Resettled North Korean Loses U.S. Asylum Bid

     (CN) – A North Korean refugee who sought U.S. asylum after he found that he hated life in capitalist South Korea failed to secure relief Tuesday from the Ninth Circuit.
     Sung Kil Jang fled North Korean oppression in 1998 by swimming across a river into neighboring China.
     He lived there for a year before making his way to South Korea, where his older sister and one of his brother’s live.
     Jang became a citizen of South Korea, receiving an engineering degree there, but the experience was apparently not a pleasant one.
     After receiving a passport, Jang left South Korea and 2004 and entered the United States to seek asylum. He told U.S. immigration officials: “I do not like [South Korea] … I don’t have fear [living there], but I hate it.”
     The immigration judge in the case ordered Jang to return to South Korea, stating that he had become “firmly settled in South Korea.”
     Under U.S. law, North Koreans who relocated to South Korea were not able to seek asylum in the United States, the judge found.
     In appealing that denial, Jang argued that there is only one Korea, and that the South and North are merely two parts of it. Indeed, this is a common belief in North Korea and the official position of the North Korean government.
     Jang as such argued that he had not immigrated to another country when he resettled in South Korea, but merely moved within the same country.
     Further Jang argued that the Human Rights Act of 2004 allowed North Koreans with dual citizenship the ability to seek asylum in the United States.
     At a hearing in Pasadena last month, the Ninth Circuit found that Jang’s case presented a legal issue of first impression: “Does section 302 of the North Korean Human Rights Act of 2004 preclude a finding that a North Korean has ‘firmly resettled’ in South Korea, even though he otherwise meets the requirements of firm resettlement?”
     Answer that question in the negative Tuesday, a three-judge panel denied Jang’s petition for asylum.

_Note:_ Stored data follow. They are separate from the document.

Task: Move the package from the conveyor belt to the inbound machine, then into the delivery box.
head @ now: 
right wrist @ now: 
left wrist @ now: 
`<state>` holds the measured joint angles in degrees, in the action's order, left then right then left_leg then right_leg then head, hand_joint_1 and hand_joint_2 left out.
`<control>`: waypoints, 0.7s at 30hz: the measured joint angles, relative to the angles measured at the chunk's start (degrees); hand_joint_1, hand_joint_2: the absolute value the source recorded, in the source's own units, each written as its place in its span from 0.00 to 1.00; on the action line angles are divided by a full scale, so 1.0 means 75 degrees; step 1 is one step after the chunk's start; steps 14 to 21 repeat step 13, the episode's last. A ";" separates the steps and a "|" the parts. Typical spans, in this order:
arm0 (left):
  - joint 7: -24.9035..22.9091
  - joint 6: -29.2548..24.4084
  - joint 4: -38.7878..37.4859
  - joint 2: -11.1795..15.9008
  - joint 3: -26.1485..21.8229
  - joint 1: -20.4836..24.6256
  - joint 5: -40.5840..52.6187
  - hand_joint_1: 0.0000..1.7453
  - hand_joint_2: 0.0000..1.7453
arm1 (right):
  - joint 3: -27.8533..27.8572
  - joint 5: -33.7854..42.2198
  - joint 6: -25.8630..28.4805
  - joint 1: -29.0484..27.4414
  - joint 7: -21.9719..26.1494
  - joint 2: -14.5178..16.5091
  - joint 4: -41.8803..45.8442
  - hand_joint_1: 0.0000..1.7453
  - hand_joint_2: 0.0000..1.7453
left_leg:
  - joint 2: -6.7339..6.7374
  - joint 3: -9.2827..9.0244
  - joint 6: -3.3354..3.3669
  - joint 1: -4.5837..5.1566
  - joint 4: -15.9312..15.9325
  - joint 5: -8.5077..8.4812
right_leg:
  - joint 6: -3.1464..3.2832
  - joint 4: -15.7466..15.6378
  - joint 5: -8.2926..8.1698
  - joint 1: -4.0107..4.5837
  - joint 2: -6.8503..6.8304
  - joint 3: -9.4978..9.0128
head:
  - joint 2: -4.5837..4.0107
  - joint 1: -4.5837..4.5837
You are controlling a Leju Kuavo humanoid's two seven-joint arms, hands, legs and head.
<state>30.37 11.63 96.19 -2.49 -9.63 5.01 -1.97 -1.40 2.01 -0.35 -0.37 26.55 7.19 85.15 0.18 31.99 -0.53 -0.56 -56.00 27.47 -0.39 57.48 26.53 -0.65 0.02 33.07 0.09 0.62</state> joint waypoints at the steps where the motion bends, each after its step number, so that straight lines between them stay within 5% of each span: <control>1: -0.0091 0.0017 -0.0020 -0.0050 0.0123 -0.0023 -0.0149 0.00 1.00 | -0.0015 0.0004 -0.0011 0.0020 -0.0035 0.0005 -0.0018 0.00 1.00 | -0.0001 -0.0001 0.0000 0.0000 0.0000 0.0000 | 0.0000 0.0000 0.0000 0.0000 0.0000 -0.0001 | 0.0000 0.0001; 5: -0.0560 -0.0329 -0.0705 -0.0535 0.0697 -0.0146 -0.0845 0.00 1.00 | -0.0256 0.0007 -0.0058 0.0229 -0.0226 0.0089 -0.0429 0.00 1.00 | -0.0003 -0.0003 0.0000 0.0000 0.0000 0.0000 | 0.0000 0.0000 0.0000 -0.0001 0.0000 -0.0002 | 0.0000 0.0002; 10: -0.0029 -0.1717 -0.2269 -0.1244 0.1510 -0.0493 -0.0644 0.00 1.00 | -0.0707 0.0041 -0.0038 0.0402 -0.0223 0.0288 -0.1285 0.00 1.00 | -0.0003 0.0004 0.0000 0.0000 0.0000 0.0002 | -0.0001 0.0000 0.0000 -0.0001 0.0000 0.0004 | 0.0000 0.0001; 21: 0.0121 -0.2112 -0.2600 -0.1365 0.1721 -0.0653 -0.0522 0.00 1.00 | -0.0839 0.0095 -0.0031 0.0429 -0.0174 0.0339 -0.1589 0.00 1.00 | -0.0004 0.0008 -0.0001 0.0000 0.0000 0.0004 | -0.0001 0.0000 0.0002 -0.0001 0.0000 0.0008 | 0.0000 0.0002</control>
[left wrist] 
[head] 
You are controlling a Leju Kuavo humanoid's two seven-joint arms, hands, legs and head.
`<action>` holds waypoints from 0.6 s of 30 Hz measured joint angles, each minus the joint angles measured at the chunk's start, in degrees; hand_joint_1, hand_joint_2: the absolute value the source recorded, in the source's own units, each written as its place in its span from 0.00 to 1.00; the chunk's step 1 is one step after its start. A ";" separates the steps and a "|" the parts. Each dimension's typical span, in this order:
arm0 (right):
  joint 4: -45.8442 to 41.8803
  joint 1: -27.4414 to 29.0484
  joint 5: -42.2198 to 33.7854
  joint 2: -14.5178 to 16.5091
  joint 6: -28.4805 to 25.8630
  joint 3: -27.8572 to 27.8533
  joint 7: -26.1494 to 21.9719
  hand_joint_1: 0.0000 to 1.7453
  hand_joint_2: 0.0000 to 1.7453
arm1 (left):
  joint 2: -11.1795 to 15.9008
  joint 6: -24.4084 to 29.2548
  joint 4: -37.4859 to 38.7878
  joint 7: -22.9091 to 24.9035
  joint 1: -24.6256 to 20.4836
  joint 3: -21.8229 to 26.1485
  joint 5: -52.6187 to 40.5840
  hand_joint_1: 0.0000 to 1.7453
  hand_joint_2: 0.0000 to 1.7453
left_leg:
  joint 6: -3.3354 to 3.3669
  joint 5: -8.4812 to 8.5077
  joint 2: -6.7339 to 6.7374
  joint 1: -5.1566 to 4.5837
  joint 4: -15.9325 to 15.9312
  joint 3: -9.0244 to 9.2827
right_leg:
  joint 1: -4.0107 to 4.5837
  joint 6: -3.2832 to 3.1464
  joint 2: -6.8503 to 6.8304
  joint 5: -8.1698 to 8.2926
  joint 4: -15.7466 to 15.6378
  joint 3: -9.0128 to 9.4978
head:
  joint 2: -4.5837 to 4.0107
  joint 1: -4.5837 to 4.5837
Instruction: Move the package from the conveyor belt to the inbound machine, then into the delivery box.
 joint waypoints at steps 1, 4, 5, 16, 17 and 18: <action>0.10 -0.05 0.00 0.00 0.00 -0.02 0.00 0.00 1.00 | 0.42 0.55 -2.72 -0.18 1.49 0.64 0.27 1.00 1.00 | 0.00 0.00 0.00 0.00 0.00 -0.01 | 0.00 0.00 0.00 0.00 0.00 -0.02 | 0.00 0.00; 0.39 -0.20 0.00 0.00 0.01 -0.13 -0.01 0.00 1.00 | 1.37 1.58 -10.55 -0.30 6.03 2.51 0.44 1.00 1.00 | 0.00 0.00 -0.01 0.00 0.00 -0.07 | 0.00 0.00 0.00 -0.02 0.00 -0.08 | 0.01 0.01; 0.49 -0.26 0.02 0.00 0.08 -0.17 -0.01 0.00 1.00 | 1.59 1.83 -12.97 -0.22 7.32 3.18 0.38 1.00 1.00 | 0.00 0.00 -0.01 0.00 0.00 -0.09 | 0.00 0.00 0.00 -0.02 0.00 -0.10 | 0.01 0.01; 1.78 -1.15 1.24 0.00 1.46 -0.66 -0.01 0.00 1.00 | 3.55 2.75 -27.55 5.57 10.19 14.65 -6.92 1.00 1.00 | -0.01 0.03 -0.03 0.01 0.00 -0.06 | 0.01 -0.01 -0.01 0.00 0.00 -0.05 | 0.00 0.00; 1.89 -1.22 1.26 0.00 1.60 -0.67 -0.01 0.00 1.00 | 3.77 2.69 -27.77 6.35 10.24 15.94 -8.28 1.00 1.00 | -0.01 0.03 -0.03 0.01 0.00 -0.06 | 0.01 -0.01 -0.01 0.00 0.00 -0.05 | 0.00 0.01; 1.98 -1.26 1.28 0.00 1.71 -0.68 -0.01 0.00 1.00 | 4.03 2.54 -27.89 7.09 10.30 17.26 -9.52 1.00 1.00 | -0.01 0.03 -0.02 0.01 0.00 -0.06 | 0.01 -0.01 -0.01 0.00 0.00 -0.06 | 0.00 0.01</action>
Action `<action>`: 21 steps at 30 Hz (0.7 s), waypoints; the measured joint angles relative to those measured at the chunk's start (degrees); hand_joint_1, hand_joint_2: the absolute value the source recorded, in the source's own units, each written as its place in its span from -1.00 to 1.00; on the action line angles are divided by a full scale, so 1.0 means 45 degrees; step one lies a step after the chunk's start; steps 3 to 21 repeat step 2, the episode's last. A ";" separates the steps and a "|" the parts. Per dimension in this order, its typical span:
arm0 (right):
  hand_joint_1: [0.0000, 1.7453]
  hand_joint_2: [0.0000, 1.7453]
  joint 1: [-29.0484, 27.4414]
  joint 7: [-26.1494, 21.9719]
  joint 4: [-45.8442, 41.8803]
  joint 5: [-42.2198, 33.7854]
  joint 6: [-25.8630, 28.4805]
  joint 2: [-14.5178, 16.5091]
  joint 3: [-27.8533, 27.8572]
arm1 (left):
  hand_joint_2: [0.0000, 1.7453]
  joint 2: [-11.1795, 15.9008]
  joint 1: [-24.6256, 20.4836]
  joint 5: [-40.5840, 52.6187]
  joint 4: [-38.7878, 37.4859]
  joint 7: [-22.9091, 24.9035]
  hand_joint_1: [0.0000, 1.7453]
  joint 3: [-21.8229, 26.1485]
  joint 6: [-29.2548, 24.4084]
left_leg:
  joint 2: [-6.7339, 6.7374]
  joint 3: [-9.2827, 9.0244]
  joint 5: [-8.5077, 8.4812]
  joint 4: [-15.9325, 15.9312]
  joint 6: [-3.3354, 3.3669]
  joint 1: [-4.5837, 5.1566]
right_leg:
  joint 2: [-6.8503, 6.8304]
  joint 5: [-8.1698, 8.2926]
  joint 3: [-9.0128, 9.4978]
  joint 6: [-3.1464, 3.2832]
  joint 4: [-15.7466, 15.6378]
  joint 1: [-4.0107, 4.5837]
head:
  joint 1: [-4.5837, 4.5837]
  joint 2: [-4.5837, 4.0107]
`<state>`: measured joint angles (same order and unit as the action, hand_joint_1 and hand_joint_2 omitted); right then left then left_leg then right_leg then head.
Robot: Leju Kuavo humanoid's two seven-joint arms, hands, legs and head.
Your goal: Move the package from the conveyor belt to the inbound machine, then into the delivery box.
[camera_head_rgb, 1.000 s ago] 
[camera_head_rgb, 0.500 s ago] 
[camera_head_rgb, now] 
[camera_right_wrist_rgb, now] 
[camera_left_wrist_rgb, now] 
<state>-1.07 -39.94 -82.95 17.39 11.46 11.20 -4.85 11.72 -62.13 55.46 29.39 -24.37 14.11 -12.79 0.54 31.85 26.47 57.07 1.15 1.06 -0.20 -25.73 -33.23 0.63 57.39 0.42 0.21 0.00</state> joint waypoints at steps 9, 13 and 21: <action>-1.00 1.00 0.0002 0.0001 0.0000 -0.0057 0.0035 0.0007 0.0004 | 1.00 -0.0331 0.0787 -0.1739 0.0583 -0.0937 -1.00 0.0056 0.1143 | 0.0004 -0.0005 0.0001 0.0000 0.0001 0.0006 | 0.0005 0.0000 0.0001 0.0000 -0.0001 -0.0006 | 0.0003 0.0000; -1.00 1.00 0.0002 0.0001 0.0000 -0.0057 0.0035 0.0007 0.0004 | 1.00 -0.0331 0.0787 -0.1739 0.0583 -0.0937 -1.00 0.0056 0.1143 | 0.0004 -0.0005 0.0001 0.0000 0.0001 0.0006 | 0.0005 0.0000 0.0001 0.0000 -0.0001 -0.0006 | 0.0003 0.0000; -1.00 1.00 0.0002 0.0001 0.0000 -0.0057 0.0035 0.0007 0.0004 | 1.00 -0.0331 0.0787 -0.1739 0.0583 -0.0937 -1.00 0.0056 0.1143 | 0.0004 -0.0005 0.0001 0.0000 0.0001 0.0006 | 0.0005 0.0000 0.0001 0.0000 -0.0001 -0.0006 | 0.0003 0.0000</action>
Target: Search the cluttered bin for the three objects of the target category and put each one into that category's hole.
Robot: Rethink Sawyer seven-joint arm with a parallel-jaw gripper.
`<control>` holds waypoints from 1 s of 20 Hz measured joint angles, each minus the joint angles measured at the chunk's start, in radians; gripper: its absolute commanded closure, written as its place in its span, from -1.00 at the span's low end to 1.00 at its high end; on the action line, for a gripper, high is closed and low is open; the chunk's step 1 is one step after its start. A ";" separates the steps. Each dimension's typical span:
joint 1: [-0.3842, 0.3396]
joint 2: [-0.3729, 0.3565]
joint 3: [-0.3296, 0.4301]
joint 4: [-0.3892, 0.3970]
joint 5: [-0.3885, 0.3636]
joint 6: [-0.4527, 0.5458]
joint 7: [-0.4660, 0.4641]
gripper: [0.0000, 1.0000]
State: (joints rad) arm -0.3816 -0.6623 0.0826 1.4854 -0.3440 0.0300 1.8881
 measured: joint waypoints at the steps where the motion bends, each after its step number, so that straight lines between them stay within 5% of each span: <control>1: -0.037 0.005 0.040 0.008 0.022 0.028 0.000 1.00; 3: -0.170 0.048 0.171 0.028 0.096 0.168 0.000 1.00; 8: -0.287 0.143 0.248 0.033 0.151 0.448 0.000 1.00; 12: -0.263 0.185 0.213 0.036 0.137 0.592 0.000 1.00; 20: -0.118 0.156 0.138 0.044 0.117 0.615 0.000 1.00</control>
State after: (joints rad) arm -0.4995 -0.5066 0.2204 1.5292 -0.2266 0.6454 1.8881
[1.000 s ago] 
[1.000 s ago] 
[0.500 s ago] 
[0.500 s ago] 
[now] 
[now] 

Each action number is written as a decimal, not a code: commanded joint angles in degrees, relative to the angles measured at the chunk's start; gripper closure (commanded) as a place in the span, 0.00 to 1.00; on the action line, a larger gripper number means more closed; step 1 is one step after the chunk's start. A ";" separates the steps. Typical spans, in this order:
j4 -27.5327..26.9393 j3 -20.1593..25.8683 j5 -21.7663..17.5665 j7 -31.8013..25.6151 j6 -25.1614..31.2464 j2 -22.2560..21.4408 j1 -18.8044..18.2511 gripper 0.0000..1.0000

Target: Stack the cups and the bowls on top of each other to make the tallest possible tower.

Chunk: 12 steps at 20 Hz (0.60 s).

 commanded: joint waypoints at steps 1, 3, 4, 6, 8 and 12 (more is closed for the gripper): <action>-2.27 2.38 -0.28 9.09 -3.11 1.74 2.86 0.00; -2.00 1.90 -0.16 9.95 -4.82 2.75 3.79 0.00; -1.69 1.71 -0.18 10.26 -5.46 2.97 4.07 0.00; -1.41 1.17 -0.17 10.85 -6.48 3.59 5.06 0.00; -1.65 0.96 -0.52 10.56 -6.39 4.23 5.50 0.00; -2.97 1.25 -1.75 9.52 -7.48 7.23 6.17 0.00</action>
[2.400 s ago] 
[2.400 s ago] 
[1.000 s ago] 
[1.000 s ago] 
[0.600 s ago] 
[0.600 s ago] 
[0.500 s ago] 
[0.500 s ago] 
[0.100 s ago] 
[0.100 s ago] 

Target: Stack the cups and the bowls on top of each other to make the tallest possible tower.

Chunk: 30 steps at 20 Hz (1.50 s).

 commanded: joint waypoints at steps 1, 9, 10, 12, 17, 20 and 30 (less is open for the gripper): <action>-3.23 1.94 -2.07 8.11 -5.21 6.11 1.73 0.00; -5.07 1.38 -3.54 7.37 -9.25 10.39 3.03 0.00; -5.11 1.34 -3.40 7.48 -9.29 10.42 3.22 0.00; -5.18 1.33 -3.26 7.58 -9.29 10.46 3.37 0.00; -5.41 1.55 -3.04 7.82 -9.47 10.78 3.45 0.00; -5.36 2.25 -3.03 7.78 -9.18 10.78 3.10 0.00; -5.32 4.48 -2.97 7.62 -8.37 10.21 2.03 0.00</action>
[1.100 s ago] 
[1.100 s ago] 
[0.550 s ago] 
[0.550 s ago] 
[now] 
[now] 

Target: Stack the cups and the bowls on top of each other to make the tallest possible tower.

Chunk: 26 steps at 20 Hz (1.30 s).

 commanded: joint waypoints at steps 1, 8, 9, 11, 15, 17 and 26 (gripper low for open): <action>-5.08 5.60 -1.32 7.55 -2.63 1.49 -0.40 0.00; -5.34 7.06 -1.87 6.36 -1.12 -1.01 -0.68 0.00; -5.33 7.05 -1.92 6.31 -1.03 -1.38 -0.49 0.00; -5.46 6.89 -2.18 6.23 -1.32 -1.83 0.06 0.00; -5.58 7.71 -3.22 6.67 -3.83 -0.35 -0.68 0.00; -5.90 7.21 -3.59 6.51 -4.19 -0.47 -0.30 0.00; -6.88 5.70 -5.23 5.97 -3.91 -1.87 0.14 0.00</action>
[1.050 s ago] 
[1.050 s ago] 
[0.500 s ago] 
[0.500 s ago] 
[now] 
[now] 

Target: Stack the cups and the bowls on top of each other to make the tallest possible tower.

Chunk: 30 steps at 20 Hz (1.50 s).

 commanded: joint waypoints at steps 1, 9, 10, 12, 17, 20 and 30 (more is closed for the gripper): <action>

     Among “a wide range of rights” Jang enjoyed while in South Korea, the court noted that he attended college, got a job and associated with nearby family members, all of which meant Jang was “firmly resettled” under U.S. law and thus undeserving of asylum.
     “When determining whether a person had firmly resettled, it does not matter whether the person is or is not a national of the country where resettlement is alleged to have occurred,” Judge Susan Graber wrote for the panel. “Instead, the regulation asks only whether the person has received ‘an offer’ of some sort of permanent status.”
     The ruling notes that Jang’s settlement in South Korea also predated the 2004 act, so it cannot apply to him.
     Jang’s attorney, Judith Wood, has not returned a request for comment.
     Roughly 1,000 people flee into the South every year from North Korea, which is run by dictator and supposed living god Kim Jung Un. Technically, Jung Un’s long-dead grandfather Kim Il Sung is still head of state as its “eternal president.”
     Current numbers represent a drop, as refugees figures averaged roughly 2,700 a year between 2008 and 2013.
     A survey from March by the Korea Institute for National Unification – a South Korean think tank that studies relations between the two countries – found that many refugees from North Korea are not quite satisfied with their new homes in the South. The survey suggested that those who live in the South for more than four years are more likely to be satisfied with their adopted home.